WHAT THE TASK ASKS:
In the data that follows, every line containing the word "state" should be returned.

SUPPLIED MATERIAL:
+ + + +

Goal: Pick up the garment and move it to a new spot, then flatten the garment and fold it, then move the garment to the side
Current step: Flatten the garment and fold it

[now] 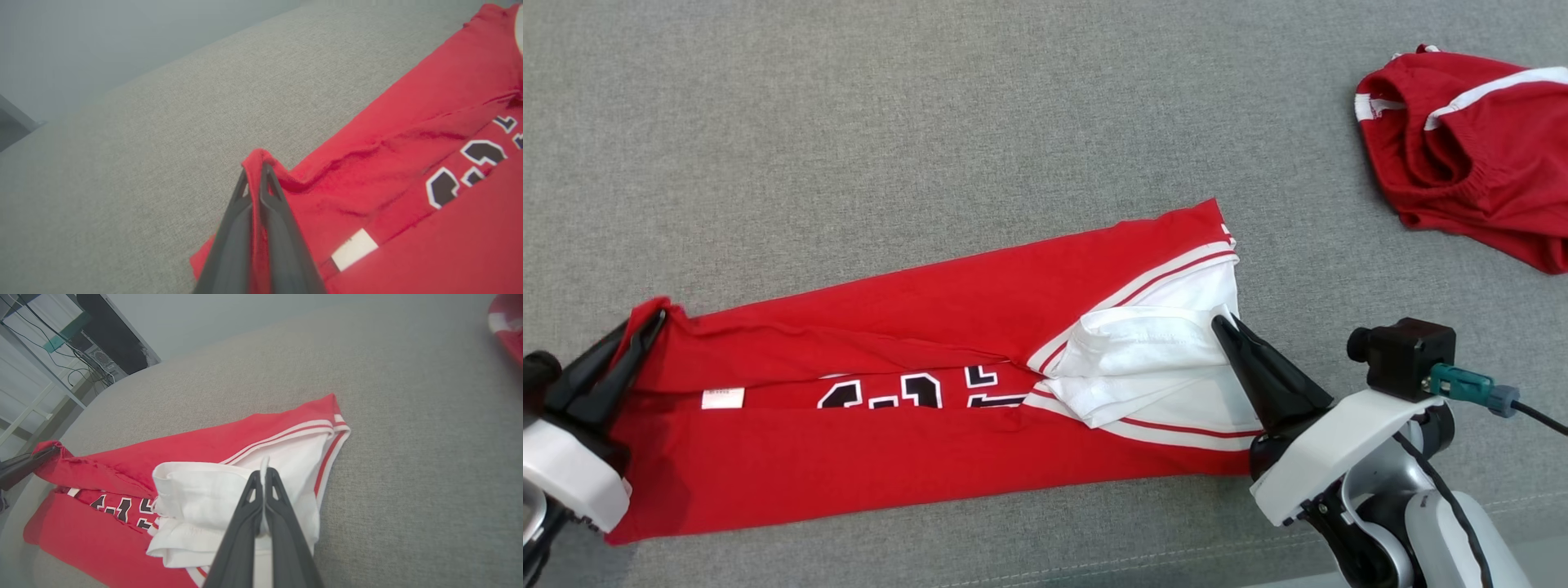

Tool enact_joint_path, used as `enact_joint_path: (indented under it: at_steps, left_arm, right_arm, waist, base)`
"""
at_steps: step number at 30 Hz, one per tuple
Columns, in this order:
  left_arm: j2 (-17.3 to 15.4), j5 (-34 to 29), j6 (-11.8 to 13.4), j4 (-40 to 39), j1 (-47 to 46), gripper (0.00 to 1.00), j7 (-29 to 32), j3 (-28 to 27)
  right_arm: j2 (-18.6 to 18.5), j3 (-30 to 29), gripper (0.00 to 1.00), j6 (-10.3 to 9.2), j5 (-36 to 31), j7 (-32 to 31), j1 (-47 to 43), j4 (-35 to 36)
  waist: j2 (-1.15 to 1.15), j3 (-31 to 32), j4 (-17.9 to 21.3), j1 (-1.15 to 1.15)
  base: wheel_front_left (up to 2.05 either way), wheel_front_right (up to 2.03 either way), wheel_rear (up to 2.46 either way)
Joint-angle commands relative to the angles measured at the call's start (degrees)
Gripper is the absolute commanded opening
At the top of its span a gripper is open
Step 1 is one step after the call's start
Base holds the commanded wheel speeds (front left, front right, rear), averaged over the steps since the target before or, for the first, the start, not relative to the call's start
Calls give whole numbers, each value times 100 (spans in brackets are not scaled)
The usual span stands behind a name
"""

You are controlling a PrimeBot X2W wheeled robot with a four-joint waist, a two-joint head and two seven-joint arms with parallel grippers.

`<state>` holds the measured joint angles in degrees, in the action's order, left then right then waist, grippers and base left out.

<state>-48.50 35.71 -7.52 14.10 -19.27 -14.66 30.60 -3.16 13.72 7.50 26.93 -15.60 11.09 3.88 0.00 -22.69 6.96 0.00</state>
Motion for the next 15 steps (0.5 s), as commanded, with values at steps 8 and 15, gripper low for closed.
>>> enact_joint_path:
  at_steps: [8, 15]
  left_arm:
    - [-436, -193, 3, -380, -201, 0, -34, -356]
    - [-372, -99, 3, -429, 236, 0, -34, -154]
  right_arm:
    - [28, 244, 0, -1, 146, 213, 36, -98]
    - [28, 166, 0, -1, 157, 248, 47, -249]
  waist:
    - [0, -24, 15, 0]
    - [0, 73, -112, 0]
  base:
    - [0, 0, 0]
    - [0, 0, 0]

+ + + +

SOLUTION TO THIS EXERCISE:
`<state>` holds the measured joint angles in degrees, in the action's order, left then right then waist, grippers and base left out.
<state>-48.50 35.71 -7.52 14.10 -19.27 -14.66 30.60 -3.16 13.72 7.50 26.93 -15.60 11.09 3.88 0.00 -22.69 6.96 0.00</state>

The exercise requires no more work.